[Task] Of the material below, the lines to be retyped are those from the line containing "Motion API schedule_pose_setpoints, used" through the line containing "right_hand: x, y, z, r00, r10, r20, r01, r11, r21", inclusive; reproduce them exactly.

[Supplied data]
*** Block opens ***

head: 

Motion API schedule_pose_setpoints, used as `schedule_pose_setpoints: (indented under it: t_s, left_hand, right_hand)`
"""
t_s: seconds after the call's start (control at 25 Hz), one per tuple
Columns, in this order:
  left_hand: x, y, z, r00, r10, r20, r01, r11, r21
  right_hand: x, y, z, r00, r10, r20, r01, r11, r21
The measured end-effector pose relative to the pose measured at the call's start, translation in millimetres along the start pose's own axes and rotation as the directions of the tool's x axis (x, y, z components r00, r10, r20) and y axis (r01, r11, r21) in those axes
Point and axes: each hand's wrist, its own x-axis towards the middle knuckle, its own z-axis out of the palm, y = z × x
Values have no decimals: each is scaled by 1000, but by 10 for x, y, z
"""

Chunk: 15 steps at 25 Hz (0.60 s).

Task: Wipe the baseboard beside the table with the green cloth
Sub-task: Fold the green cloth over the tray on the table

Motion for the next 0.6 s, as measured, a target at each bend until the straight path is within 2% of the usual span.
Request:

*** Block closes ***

[Solution to this problem]
Motion API schedule_pose_setpoints, used as `schedule_pose_setpoints: (indented under it: t_s, left_hand, right_hand)`
"""
t_s: seconds after the call's start (control at 25 Hz), one per tuple
Columns, in this order:
  left_hand: x, y, z, r00, r10, r20, r01, r11, r21
  right_hand: x, y, z, r00, r10, r20, r01, r11, r21

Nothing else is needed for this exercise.